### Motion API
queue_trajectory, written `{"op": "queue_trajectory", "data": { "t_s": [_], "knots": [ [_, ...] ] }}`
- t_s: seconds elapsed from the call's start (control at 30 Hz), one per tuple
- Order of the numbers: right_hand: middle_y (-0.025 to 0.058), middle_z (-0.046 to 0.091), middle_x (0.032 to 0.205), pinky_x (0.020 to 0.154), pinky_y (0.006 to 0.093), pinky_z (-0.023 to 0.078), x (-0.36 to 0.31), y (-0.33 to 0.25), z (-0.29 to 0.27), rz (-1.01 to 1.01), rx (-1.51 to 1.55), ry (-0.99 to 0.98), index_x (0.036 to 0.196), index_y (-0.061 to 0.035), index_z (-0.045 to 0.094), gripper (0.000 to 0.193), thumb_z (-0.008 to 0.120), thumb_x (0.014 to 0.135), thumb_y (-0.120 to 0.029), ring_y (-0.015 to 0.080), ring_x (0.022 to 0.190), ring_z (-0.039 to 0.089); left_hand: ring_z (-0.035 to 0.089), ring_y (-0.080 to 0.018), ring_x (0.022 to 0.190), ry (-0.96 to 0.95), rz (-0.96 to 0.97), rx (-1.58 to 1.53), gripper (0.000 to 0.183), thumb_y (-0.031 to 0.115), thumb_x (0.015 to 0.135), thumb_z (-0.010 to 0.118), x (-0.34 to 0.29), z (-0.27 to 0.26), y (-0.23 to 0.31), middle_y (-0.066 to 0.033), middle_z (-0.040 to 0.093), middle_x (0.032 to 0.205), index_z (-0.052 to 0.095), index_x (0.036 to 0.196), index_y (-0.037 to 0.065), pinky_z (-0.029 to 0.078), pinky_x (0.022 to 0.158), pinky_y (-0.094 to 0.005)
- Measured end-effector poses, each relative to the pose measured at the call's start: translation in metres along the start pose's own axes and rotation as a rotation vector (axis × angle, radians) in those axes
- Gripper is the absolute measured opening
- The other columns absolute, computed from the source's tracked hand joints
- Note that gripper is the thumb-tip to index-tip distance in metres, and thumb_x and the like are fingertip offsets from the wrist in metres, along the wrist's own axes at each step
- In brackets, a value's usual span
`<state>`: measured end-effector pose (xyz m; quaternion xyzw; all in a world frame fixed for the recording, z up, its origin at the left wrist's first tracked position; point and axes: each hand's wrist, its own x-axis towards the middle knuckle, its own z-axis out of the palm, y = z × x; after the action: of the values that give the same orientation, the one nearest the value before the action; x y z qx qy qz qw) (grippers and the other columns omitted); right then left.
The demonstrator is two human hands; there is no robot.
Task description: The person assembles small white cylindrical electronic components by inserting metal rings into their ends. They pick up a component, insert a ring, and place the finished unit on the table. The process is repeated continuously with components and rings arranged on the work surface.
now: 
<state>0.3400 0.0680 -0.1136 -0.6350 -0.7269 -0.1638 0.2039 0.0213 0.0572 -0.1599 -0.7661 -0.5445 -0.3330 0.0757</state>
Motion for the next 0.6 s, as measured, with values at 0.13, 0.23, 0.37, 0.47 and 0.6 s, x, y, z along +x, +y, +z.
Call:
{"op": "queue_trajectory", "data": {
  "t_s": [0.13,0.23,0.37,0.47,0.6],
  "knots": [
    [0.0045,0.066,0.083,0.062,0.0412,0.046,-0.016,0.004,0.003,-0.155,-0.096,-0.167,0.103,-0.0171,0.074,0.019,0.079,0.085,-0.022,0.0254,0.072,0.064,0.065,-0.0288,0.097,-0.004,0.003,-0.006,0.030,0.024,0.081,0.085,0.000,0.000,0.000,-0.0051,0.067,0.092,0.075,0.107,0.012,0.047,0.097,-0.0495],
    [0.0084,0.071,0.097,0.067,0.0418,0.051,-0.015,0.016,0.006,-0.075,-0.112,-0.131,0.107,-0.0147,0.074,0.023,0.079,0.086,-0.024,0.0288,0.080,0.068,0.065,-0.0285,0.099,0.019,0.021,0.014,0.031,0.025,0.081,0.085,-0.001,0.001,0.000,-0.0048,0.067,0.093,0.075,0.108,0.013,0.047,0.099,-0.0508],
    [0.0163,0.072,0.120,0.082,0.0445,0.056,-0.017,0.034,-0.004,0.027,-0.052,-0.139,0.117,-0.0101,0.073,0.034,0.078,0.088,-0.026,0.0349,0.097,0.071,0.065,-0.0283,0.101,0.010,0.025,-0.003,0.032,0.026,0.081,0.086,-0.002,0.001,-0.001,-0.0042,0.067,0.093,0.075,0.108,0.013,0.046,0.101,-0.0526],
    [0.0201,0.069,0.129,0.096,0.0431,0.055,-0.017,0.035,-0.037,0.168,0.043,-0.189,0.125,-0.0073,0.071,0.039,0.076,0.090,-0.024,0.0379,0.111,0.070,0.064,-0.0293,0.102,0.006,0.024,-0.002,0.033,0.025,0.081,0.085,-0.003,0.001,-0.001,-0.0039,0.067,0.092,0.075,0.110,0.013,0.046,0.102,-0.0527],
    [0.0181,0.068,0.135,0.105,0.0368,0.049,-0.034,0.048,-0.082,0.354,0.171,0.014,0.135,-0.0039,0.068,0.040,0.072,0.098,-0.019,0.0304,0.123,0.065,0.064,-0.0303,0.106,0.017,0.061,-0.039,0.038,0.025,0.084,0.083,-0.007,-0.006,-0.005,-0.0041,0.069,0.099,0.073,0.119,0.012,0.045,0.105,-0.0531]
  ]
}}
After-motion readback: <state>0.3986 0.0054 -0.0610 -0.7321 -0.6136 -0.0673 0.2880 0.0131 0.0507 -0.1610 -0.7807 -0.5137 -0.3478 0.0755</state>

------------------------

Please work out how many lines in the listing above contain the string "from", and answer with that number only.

Reply: 3